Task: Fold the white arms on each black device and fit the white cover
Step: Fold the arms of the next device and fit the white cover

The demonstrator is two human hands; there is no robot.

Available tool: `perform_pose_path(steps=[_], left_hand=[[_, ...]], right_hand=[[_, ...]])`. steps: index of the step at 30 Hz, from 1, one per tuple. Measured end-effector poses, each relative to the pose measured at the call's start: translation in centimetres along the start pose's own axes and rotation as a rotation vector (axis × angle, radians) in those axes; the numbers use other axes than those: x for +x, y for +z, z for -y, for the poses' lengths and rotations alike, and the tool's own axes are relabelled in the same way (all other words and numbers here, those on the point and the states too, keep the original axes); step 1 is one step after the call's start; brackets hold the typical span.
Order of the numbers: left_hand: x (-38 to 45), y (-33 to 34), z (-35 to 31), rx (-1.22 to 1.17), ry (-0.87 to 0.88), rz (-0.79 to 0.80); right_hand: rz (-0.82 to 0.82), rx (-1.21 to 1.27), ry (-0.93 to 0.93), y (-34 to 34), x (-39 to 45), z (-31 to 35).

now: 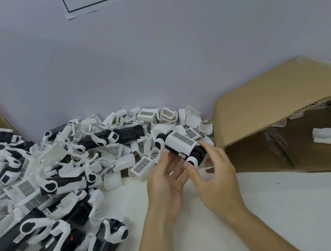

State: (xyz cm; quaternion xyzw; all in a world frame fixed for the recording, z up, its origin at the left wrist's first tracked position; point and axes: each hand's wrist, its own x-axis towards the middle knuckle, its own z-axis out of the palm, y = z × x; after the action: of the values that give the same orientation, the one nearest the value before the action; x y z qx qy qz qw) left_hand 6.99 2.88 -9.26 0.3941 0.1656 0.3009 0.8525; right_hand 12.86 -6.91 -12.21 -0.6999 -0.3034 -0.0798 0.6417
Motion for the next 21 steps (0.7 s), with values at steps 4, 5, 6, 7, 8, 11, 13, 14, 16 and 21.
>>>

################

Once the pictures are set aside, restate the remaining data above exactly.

= Output =
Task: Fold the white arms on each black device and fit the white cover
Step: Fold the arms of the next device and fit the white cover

The demonstrator is two human hands; there is no robot.

Available tool: `perform_pose_path(steps=[_], left_hand=[[_, ...]], right_hand=[[_, ...]])`. steps: index of the step at 30 Hz, from 1, one per tuple. Measured end-effector poses, each relative to the pose measured at the call's start: translation in centimetres along the start pose's own axes and rotation as a rotation vector (axis × angle, radians) in those axes; the numbers use other axes than those: x for +x, y for +z, z for -y, for the poses' lengths and rotations alike, and the tool's own axes are relabelled in the same way (all other words and numbers here, those on the point and the states too, keep the original axes); step 1 is one step after the call's start; brackets hold the typical span.
Order of the numbers: left_hand: x (-38 to 45), y (-33 to 34), z (-35 to 31), rx (-1.22 to 1.17), ry (-0.87 to 0.88), rz (-0.79 to 0.80); right_hand: rz (-0.82 to 0.82), rx (-1.21 to 1.27), ry (-0.93 to 0.93), y (-34 to 34), x (-39 to 45), z (-31 to 35).

now: 

State: (xyz cm; quaternion xyzw; all in a world frame fixed for the recording, z up, its origin at the left wrist's first tracked position; point and axes: each hand's wrist, its own x-axis towards the middle knuckle, its own z-axis out of the palm, y = z × x; after the action: of the values that give the same orientation, the one nearest the value before the action; x y z qx qy qz qw) left_hand 6.99 2.88 -9.26 0.3941 0.1656 0.3009 0.8525; right_hand 12.86 -6.91 -12.21 -0.6999 -0.3034 -0.0798 0.6417
Motion for the next 21 steps (0.7 s), with values at steps 4, 5, 6, 7, 8, 11, 13, 14, 16 and 21.
>>>

There is nothing more to the output.